Papa means potato, so these are Mexican potato tacos.

These perfectly crispy and golden potato tacos are some of the most popular meat free tacos in Mexican cuisine. You’ll commonly find them in a Mexican restaurant as well as every Mexican home.

They are made with budget friendly ingredients most people always have at home. I believe that the use of the inexpensive ingredients is one of the reasons it makes these one of the most popular taco around.

They are made with soft corn tortillas and a seasoned potato mixture, folded in either half moon shapes or rolled up, then deep fried. Lastly the crispy shell taco is served with a shredded lettuce or shredded cabbage, crumbled cheese, sour cream and salsa.

This tacos de papa recipe is so simple but trust me these tacos are incredibly flavorful and delicious. In my book these are some of the best tacos ever. 

A tray with folded up Mexican vegan potato tacos ready to be fried.
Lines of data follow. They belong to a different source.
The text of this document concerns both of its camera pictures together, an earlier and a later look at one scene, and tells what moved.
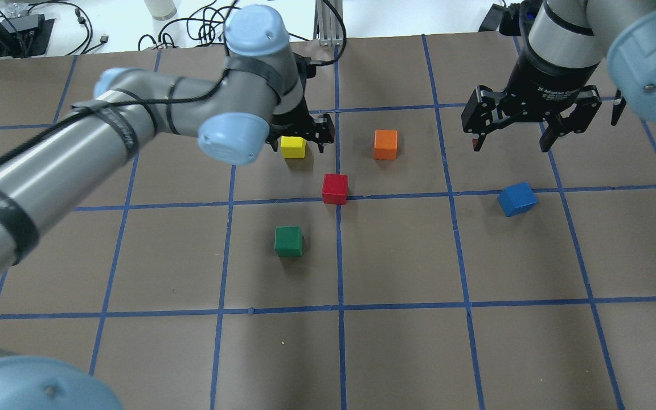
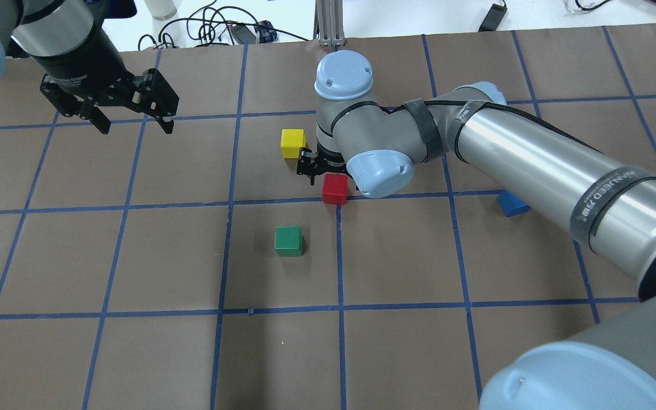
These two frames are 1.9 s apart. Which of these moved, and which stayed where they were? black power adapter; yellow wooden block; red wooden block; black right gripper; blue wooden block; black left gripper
Moved: black left gripper; black right gripper
Stayed: blue wooden block; red wooden block; yellow wooden block; black power adapter
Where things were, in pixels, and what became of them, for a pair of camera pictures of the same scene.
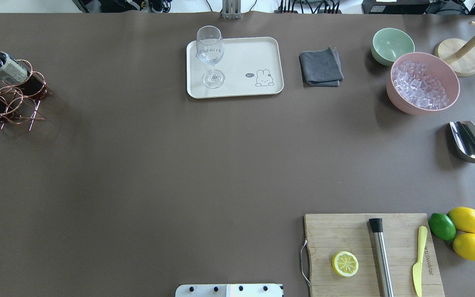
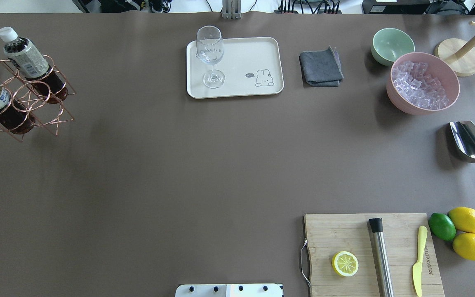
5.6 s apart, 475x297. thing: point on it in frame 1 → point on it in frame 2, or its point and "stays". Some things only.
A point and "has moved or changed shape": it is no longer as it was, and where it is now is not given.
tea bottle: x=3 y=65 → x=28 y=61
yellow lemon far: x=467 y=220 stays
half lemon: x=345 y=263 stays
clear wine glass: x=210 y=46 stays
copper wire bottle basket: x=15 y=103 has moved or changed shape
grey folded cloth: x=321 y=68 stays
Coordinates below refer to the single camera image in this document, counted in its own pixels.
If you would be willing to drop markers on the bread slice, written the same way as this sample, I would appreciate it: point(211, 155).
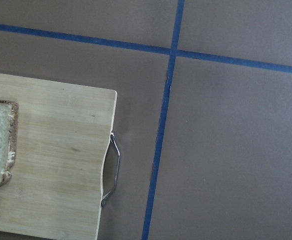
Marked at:
point(8, 138)

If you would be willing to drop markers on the wooden cutting board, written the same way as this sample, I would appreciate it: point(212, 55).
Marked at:
point(63, 135)

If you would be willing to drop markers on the metal cutting board handle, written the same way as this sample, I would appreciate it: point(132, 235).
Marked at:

Why You’ll Love Tacos de Papa

The main ingredients, potato and corn tortillas, are incredibly budget friendly.
They are a meatless Mexican dish that even hardcore meat eaters will enjoy.
These tacos can easily be made either vegetarian or vegan. 
You can serve with your favorite taco toppings and let everyone add what they like. 
A great way to use up leftover mashed potatoes and extra corn tortillas.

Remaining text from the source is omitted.